What the task asks:
The task for the listing below is to write out exactly the lines starting at the one containing "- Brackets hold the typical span" and ending at the one containing "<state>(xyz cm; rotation", both included. Pictures are to be omitted.

***** Data block *****

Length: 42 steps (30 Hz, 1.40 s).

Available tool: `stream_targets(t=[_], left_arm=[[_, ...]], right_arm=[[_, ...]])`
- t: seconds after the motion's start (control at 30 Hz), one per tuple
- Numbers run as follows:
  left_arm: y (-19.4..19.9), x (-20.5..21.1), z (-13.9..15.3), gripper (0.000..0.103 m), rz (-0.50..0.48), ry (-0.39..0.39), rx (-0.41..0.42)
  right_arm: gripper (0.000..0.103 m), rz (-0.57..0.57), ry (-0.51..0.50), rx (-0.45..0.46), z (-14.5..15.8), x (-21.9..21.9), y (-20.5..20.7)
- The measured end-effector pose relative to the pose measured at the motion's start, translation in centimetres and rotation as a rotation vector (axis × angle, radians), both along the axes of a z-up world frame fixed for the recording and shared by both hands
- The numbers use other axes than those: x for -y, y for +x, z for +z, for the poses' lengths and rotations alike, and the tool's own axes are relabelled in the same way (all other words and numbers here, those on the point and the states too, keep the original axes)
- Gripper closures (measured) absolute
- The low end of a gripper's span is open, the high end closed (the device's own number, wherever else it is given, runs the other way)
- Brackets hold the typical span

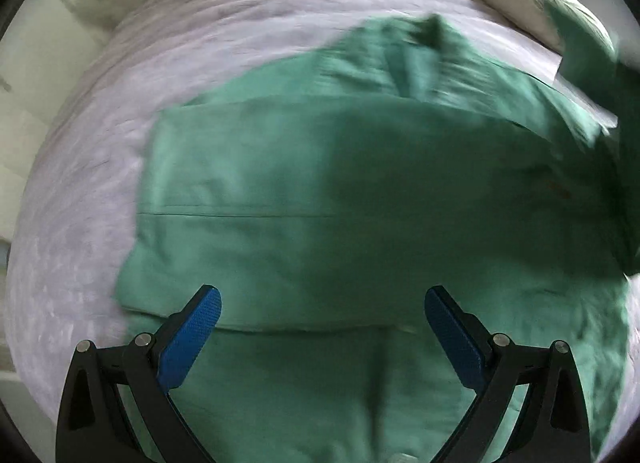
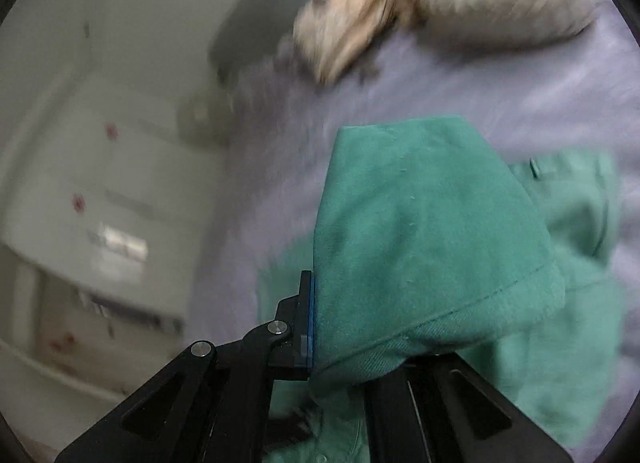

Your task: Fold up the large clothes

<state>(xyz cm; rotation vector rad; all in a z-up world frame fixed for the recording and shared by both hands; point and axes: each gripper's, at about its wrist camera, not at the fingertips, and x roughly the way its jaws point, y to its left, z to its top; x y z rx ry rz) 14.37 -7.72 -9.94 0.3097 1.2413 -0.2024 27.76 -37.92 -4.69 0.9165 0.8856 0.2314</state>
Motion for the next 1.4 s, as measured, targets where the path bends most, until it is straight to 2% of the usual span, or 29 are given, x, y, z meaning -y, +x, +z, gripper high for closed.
stream_targets(t=[0.13, 0.2, 0.27, 0.3, 0.33, 0.4, 0.47, 0.5, 0.53, 0.6, 0.67, 0.77, 0.87, 0.9, 0.93, 1.0, 1.07, 1.17, 1.33, 1.4], left_arm=[[2.7, -3.7, -1.6, 0.001, 0.078, 0.013, 0.001], [3.4, -4.9, -2.1, 0.001, 0.099, 0.001, -0.002], [4.1, -6.0, -2.3, 0.001, 0.114, -0.017, -0.003], [4.2, -6.3, -2.2, 0.001, 0.117, -0.023, -0.005], [4.4, -6.7, -2.2, 0.001, 0.119, -0.031, -0.007], [4.3, -7.3, -2.1, 0.001, 0.118, -0.043, -0.008], [3.8, -7.7, -1.8, 0.001, 0.121, -0.044, -0.004], [3.9, -8.1, -1.6, 0.001, 0.125, -0.050, -0.001], [3.9, -8.4, -1.6, 0.001, 0.128, -0.056, 0.000], [3.9, -9.1, -1.2, 0.001, 0.134, -0.070, 0.008], [3.4, -9.7, -0.6, 0.001, 0.149, -0.077, 0.024], [3.1, -11.4, -0.2, 0.001, 0.194, -0.060, 0.051], [3.0, -13.0, -0.5, 0.001, 0.234, -0.048, 0.032], [2.9, -13.3, -0.6, 0.001, 0.242, -0.047, 0.023], [2.8, -13.5, -0.7, 0.001, 0.248, -0.048, 0.016], [2.7, -13.6, -0.8, 0.001, 0.247, -0.061, 0.011], [2.7, -13.0, -0.7, 0.001, 0.227, -0.087, 0.008], [3.0, -11.1, -0.5, 0.001, 0.181, -0.135, 0.002], [3.8, -6.0, 0.0, 0.001, 0.061, -0.157, 0.004], [4.3, -3.2, 0.8, 0.001, -0.014, -0.176, 0.013]], right_arm=[[0.099, 0.112, -0.072, -0.177, -7.3, -6.8, 2.3], [0.096, 0.118, -0.078, -0.259, -10.2, -8.1, 2.0], [0.095, 0.098, -0.051, -0.306, -11.3, -8.3, 1.0], [0.088, 0.086, -0.023, -0.304, -11.2, -8.0, 0.5], [0.071, 0.069, -0.012, -0.307, -11.0, -7.6, -0.3], [0.050, -0.006, -0.008, -0.286, -9.8, -6.3, -1.6], [0.050, -0.092, 0.004, -0.244, -8.8, -4.9, -2.9], [0.063, -0.131, 0.012, -0.236, -8.4, -4.1, -3.1], [0.094, -0.150, 0.016, -0.232, -8.1, -3.7, -2.9], [0.093, -0.149, 0.006, -0.213, -7.4, -3.7, -1.5], [0.093, -0.088, -0.054, -0.169, -5.8, -5.8, -0.1], [0.092, 0.084, -0.212, -0.127, -4.1, -10.8, 2.1], [0.083, 0.250, -0.346, -0.180, -5.6, -16.6, 3.0], [0.071, 0.285, -0.386, -0.203, -6.0, -17.8, 3.0], [0.053, 0.338, -0.411, -0.227, -6.7, -19.2, 2.9], [0.039, 0.381, -0.401, -0.220, -6.7, -20.1, 1.9], [0.039, 0.390, -0.389, -0.199, -5.8, -19.6, 0.4], [0.039, 0.324, -0.393, -0.188, -4.3, -15.9, -2.0], [0.038, 0.018, -0.413, -0.260, -2.9, -4.6, -6.3], [0.038, -0.131, -0.386, -0.302, -2.9, 0.3, -8.3]])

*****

Completed task:
- Brackets hold the typical span


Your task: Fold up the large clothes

<state>(xyz cm; rotation vector rad; all in a z-up world frame fixed for the recording and shared by both hands; point and axes: each gripper's, at about its wrist camera, not at the fingertips, and x roughly the way its jaws point, y to its left, z to its top; x y z rx ry rz) 14.37 -7.72 -9.94 0.3097 1.2413 -0.2024 27.76 -37.92 -4.69 0.9165 0.8856 0.2314</state>

What the answer needed to say has been said.